Introduction
This semantics extends the basic semantic description from module 1: it adds a call stack and register windows. Where material from module 1 is presented for a second time, significant extensions are highlighted
Semantic domains
The VM computes with values V. Registers are numbered with natural numbers ℕ, as are slots in the literal pool and the global-variable table. Instructions ℐ are left unspecified but will be notated using typewriter font, as in examples halt
, check
(\(X\),\(YZ\)), or add
(\(X\), \(Y\), \(Z\)).
V | VM values |
ℕ | Natural numbers |
ℒ | locations (in the store) |
ℐ | instructions |
Metavariables
Here are the metavariables used to notate elements of or functions on the various semantic domains, along with their types. Everything from module 1 is carried forward unchanged; only the call stack S is new.

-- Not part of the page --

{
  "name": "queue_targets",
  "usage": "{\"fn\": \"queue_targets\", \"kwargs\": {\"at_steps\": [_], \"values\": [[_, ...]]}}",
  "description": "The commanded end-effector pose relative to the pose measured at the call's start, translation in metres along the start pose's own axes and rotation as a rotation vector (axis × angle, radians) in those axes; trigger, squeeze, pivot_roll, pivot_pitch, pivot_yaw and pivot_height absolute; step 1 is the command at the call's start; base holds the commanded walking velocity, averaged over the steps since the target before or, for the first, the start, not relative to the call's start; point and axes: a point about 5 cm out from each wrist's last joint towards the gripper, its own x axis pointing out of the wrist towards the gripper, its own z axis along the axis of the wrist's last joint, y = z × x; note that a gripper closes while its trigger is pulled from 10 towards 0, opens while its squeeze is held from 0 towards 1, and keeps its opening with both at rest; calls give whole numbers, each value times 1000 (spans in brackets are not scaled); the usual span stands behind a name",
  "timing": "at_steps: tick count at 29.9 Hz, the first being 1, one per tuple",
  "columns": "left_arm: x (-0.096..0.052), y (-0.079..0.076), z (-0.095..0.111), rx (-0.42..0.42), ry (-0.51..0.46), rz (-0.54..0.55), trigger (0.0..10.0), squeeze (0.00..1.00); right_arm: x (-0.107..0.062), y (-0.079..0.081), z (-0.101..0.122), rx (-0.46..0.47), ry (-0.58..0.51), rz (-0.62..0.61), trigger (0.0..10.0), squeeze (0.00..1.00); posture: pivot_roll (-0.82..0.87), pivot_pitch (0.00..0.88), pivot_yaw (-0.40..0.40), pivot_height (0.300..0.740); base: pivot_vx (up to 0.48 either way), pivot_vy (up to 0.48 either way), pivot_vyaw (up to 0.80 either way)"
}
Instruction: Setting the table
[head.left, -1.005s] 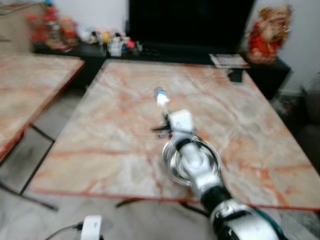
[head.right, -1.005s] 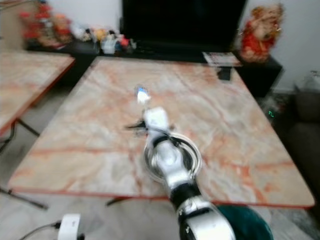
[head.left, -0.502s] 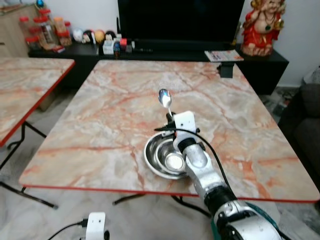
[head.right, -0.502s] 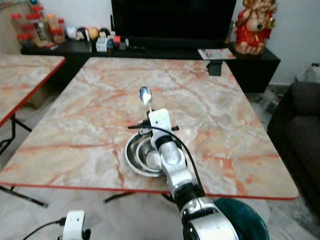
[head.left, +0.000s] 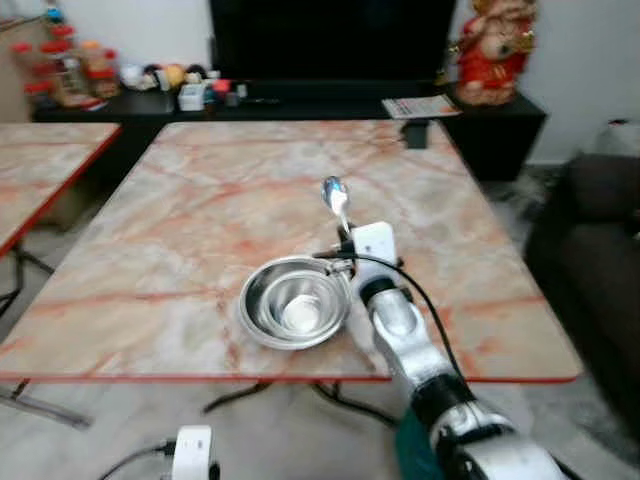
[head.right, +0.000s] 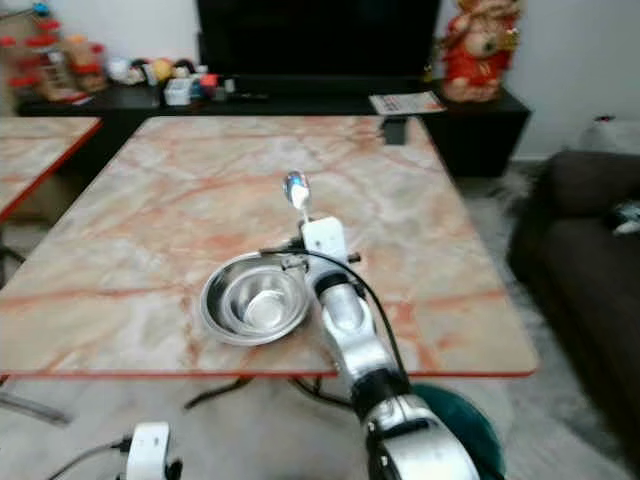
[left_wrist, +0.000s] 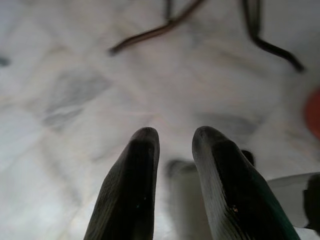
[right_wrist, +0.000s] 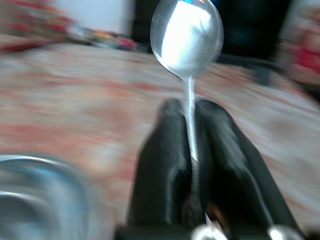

Metavariable | Type | Description |
---|---|---|
n | ℕ | A natural number |
v | V | A value |
ℓ | ℒ | A location |
R | ℕ → ℒ | A window on VM registers |
S | ⋯ | A call stack (of type ((ℕ → ℒ) × ℐ list × ℕ) list ) |
G | ℕ → ℒ | The global variables |
σ | ℒ → V | The store |
L | ℕ → V | The literal pool |
i | ℐ | An instruction |
I | ℐ list | A sequence of instructions |
δ | ⋯ | Semantic function for an ALU instruction |
Notation for the instruction stream
An instruction stream is a sequence of instructions. In this semantics, I notate both cons
and append
using the small infix dot ·. At need that dot can also stand for snoc
. So if \(i\) is an instruction and \(I\), \(I_1\), and \(I_2\) are sequences of instructions, then each of the following notations stands for a sequence of instructions:
\(i\cdot I\)
\(I_1 \cdot I_2\)
\(I \cdot i\)
The VM, like a real machine, has an instruction pointer that points to a single instruction in the stream. That pointer is represented as a fat dot •. For example, if the VM has already executed instruction sequence \(I_1\), is about to execute an add
instruction, and then will continue with instruction sequence \(I_2\), the control part of its state will be notated as \(I_1 \bullet \mathtt{add}(X,Y,Z) \cdot I_2\). When the form of the instruction about to be executed doesn’t matter, the control part is notated just as \(I_1 \bullet I_2\).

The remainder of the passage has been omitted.